■ **Activity**
Give the data again in full, exactly as written below.

Records from a collection:
○ ○ ○ ○ ○ ○ ○
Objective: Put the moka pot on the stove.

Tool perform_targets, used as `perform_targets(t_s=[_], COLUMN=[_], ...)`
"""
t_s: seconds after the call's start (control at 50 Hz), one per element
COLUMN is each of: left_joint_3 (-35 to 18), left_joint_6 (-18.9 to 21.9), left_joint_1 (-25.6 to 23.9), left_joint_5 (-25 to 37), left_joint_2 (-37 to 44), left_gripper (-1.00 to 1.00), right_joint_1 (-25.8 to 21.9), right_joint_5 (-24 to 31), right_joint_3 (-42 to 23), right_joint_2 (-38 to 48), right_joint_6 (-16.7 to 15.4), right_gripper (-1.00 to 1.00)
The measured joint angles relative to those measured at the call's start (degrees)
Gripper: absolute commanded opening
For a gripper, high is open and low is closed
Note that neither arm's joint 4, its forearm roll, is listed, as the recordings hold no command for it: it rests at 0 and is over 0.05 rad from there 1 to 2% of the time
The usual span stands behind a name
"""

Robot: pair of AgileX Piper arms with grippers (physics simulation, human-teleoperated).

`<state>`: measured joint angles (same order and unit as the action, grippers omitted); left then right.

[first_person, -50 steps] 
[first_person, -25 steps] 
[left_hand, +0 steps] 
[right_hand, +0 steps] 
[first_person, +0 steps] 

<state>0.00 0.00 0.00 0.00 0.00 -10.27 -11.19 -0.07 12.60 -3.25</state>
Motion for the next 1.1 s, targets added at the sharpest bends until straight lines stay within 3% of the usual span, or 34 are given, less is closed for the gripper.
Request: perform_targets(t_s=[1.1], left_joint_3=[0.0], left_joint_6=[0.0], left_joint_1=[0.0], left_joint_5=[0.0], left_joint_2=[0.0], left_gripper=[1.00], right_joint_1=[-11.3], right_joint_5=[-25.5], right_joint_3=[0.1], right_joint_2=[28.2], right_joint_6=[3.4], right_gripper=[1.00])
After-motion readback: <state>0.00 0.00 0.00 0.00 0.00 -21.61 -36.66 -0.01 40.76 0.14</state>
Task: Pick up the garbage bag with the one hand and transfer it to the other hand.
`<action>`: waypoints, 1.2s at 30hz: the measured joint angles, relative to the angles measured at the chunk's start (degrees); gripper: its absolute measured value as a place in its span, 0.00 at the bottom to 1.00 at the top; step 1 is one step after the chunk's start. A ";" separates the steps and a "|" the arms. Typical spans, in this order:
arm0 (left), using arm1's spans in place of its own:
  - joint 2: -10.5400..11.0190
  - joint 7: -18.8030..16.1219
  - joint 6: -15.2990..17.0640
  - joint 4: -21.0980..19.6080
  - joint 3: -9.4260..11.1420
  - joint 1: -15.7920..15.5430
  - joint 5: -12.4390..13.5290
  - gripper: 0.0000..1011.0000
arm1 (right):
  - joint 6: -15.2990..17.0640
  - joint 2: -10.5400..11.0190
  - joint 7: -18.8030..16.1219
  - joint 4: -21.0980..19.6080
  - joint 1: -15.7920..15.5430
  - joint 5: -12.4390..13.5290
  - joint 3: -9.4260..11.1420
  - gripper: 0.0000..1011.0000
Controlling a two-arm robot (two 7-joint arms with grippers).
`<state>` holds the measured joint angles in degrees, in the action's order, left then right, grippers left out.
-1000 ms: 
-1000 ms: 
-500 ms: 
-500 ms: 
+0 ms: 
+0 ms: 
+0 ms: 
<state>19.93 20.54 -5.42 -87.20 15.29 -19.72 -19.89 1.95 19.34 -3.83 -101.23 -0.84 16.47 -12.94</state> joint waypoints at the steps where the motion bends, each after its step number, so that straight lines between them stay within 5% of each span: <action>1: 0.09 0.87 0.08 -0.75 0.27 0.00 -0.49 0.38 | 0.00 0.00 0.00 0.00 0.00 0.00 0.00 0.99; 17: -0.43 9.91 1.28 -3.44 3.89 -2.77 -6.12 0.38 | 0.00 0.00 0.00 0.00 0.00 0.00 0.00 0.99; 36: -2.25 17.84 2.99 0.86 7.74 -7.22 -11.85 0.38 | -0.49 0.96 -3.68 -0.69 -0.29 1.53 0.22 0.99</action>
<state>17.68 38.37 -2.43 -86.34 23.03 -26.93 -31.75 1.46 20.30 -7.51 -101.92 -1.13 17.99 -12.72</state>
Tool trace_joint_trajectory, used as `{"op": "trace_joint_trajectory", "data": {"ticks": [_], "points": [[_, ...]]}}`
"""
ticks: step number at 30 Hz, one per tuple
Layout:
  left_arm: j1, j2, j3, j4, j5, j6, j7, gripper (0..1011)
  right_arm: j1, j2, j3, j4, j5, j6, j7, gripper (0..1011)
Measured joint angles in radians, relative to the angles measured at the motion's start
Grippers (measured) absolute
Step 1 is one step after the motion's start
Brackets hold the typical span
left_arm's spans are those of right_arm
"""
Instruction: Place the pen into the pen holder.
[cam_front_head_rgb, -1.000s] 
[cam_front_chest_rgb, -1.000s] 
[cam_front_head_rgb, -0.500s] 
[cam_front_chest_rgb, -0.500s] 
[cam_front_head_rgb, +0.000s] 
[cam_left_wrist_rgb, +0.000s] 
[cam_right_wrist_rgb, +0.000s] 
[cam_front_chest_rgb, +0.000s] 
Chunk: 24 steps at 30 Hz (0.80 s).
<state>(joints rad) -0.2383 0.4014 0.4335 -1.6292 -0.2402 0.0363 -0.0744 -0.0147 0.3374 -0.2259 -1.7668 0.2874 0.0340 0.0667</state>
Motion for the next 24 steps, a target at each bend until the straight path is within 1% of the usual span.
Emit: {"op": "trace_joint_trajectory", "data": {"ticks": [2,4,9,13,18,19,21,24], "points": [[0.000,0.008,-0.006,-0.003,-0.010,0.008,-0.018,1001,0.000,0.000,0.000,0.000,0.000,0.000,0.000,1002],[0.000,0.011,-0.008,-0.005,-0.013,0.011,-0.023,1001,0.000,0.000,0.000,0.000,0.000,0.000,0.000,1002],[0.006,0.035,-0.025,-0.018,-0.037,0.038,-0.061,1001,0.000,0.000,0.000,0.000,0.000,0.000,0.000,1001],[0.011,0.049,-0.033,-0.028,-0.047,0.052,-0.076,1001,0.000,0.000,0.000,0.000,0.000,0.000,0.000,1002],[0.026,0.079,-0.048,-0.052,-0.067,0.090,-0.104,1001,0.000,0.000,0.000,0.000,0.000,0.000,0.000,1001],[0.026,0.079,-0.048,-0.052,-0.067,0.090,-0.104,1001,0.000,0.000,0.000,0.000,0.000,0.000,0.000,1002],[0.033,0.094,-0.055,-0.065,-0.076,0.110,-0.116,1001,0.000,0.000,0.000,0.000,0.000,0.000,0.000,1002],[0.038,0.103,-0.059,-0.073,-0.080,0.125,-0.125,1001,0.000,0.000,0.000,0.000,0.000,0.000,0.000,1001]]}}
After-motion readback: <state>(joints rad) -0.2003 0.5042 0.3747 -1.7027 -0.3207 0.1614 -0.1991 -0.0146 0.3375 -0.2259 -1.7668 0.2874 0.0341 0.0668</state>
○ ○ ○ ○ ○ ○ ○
■ **Written response**
Objective: Put the moka pot on the stove.

Tool perform_targets, used as `perform_targets(t_s=[_], COLUMN=[_], ...)`
"""
t_s: seconds after the call's start (control at 50 Hz), one per element
COLUMN is each of: left_joint_3 (-35 to 18), left_joint_6 (-18.9 to 21.9), left_joint_1 (-25.6 to 23.9), left_joint_5 (-25 to 37), left_joint_2 (-37 to 44), left_gripper (-1.00 to 1.00), right_joint_1 (-25.8 to 21.9), right_joint_5 (-24 to 31), right_joint_3 (-42 to 23), right_joint_2 (-38 to 48), right_joint_6 (-16.7 to 15.4), right_gripper (-1.00 to 1.00)
The measured joint angles relative to those measured at the call's start (degrees)
Gripper: absolute commanded opening
For a gripper, high is open and low is closed
Note that neither arm's joint 4, its forearm roll, is listed, as the recordings hold no command for it: it rests at 0 and is over 0.05 rad from there 1 to 2% of the time
The usual span stands behind a name
"""

Robot: pair of AgileX Piper arms with grippers (physics simulation, human-teleoperated).

`<state>`: measured joint angles (same order and unit as the action, grippers omitted); left then right.

[first_person, -50 steps] 
[first_person, -25 steps] 
[left_hand, +0 steps] 
[right_hand, +0 steps] 
[first_person, +0 steps] 

<state>0.00 0.00 0.00 0.00 0.00 -10.27 -11.19 -0.07 12.60 -3.25</state>
Motion for the next 1.1 s, targets added at the sharpest bends until straight lines stay within 3% of the usual span, or 34 are given, less is closed for the gripper.
Request: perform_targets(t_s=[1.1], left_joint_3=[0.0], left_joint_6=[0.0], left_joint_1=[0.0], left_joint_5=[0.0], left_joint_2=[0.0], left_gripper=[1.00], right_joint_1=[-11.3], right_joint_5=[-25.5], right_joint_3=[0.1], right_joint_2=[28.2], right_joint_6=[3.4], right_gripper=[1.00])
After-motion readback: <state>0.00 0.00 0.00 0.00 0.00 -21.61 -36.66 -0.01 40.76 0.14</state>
Task: Pick up the garbage bag with the one hand and transfer it to the other hand.
`<action>`: waypoints, 1.2s at 30hz: the measured joint angles, relative to the angles measured at the chunk's start (degrees); gripper: its absolute measured value as a place in its span, 0.00 at the bottom to 1.00 at the top; step 1 is one step after the chunk's start. A ";" separates the steps and a "|" the arms. Typical spans, in this order:
arm0 (left), using arm1's spans in place of its own:
  - joint 2: -10.5400..11.0190
  - joint 7: -18.8030..16.1219
  - joint 6: -15.2990..17.0640
  - joint 4: -21.0980..19.6080
  - joint 3: -9.4260..11.1420
  - joint 1: -15.7920..15.5430
  - joint 5: -12.4390..13.5290
  - gripper: 0.0000..1011.0000
arm1 (right):
  - joint 6: -15.2990..17.0640
  - joint 2: -10.5400..11.0190
  - joint 7: -18.8030..16.1219
  - joint 4: -21.0980..19.6080
  - joint 1: -15.7920..15.5430
  - joint 5: -12.4390..13.5290
  - joint 3: -9.4260..11.1420
  - gripper: 0.0000..1011.0000
Controlling a two-arm robot (two 7-joint arms with grippers).
`<state>` holds the measured joint angles in degrees, in the action's order, left then right, grippers left out.
-1000 ms: 
-1000 ms: 
-500 ms: 
-500 ms: 
+0 ms: 
+0 ms: 
+0 ms: 
<state>19.93 20.54 -5.42 -87.20 15.29 -19.72 -19.89 1.95 19.34 -3.83 -101.23 -0.84 16.47 -12.94</state> joint waypoints at the steps where the motion bends, each after its step number, so that straight lines between them stay within 5% of each span: <action>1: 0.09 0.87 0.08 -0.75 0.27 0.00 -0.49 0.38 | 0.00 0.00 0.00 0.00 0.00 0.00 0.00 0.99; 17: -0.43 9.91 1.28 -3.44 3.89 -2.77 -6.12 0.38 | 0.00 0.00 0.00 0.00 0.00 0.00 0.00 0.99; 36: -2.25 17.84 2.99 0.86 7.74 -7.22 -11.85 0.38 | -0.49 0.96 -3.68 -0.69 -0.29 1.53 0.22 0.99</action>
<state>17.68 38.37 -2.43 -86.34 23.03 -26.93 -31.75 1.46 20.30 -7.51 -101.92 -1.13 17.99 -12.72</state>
Tool trace_joint_trajectory, used as `{"op": "trace_joint_trajectory", "data": {"ticks": [_], "points": [[_, ...]]}}`
"""
ticks: step number at 30 Hz, one per tuple
Layout:
  left_arm: j1, j2, j3, j4, j5, j6, j7, gripper (0..1011)
  right_arm: j1, j2, j3, j4, j5, j6, j7, gripper (0..1011)
Measured joint angles in radians, relative to the angles measured at the motion's start
Grippers (measured) absolute
Step 1 is one step after the motion's start
Brackets hold the typical span
left_arm's spans are those of right_arm
"""
Instruction: Place the pen into the pen holder.
[cam_front_head_rgb, -1.000s] 
[cam_front_chest_rgb, -1.000s] 
[cam_front_head_rgb, -0.500s] 
[cam_front_chest_rgb, -0.500s] 
[cam_front_head_rgb, +0.000s] 
[cam_left_wrist_rgb, +0.000s] 
[cam_right_wrist_rgb, +0.000s] 
[cam_front_chest_rgb, +0.000s] 
Chunk: 24 steps at 30 Hz (0.80 s).
<state>(joints rad) -0.2383 0.4014 0.4335 -1.6292 -0.2402 0.0363 -0.0744 -0.0147 0.3374 -0.2259 -1.7668 0.2874 0.0340 0.0667</state>
Motion for the next 24 steps, a target at each bend until the straight path is within 1% of the usual span.
Emit: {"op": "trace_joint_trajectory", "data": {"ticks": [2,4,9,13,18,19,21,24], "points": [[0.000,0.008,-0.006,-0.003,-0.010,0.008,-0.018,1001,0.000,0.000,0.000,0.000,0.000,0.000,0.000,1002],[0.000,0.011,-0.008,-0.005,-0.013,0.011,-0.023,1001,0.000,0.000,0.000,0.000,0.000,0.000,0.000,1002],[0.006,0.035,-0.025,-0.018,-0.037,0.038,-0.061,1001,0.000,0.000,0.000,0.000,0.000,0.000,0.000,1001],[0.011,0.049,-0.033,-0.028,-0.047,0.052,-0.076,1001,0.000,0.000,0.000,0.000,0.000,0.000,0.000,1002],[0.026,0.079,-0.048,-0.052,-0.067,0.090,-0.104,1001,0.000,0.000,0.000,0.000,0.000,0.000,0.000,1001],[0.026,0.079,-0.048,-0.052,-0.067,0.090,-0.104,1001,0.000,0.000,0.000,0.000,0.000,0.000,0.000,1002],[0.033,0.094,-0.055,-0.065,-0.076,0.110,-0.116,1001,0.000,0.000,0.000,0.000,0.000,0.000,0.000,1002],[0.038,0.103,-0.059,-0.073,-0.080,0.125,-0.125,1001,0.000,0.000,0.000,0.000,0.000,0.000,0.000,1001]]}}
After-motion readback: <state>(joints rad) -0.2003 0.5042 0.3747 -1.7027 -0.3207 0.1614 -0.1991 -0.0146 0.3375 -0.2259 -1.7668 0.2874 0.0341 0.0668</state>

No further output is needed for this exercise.